Last line in log is coming from storagenode-updater and next missing line would be from storagenode-updater, so how could this be not related to auto-update?

JWvdV · June 24, 2024, 6:49pm

I don’t think this is a bug of the updater. This quite sure is a stopped node. Probably somewhere before in the log you got a timeout error. But in one or another way, the storagenode doesn’t restart always. The only thing working now is the updater, which is being restarted every now and then, as in the config.

Have had them on Linux as well. Had to do with slow file system.

jammerdan · June 24, 2024, 6:59pm

That is a great analysis of the situation. That it is not the updater that causes a problem it’s rather the only thing left that is still running and still logging stuff.

Ok then, the question would be, why did the storagenode not restart. But that is another story then.

JWvdV · June 24, 2024, 7:13pm

Stopped asking, because I got unreadable logs with timeout error some hours before this happened. See one of my latest topics.

Has probably to do with slow filesystem. Therefore I’m migrating to ZFS, in order to split metadata from the real data in order to speed up a few things.

The question whether the node doesn’t restart after timeout… Well… I don’t know. Actually don’t care either. Because if they did, they would be restarted at least one time a day.

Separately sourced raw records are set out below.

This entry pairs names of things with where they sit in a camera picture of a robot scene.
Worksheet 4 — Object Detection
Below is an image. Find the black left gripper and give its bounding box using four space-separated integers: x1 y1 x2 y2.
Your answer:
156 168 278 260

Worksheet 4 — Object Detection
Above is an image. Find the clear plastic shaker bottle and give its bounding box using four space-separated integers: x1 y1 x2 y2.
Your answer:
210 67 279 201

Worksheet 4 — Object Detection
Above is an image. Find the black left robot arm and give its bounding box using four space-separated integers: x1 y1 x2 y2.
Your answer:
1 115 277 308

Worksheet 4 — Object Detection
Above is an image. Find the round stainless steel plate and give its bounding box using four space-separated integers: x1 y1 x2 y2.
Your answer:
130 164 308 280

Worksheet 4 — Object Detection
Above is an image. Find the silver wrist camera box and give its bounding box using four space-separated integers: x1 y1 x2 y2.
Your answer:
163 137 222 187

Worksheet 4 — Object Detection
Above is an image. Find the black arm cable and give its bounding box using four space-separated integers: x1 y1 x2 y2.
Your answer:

Which would also break ever filewalker. So, this problem needs to be solved at my side instead of STORJs side. Maybe the choice-of-best-n is going to solve some things.

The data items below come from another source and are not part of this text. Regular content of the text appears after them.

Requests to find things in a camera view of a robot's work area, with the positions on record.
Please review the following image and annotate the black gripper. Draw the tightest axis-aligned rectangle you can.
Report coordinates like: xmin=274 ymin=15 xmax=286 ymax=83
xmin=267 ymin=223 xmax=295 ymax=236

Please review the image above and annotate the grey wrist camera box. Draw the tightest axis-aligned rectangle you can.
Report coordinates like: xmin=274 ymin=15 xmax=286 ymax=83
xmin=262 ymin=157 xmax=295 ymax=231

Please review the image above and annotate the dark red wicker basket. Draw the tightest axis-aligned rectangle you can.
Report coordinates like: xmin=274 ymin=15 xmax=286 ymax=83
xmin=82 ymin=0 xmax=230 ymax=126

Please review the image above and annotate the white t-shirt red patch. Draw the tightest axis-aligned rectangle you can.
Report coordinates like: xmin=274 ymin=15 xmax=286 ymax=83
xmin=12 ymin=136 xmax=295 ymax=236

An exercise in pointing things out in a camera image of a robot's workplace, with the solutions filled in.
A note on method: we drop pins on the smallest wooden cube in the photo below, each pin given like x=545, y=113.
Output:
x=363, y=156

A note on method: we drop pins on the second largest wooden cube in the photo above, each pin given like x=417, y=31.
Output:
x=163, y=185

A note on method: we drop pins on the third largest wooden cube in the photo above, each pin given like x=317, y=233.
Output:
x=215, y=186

Alexey · June 25, 2024, 6:55am

These logs doesn’t have entries from the storagenode process at all, this is usually mean that you redirected logs to the file. In this case the docker logs command will show logs only from the supervisor and storagenode-updater, but storagenode logs will be in the file.
So, please check your redirected file for errors why your node is crashed.

However, I would prefer to know, why it’s not restarted after…

Milo123459 · June 25, 2024, 7:46am

storagenode2-storagenode-1  | 2024-06-25T07:45:32Z    INFO     New version is being rolled out but hasn't made it to this node yet    {"Process": "storagenode-updater", "Service": "storagenode-updater"}

I keep getting this error on one of my two nodes. This makes the dashboard go down and the entire service go down. I don’t run watchtower as it didn’t work for some reason. How can I fix this?

Alexey · June 25, 2024, 7:49am

Do you have something in the storagenode logs?
If you redirected logs to the file, you need to check that file instead of docker logs storagenode.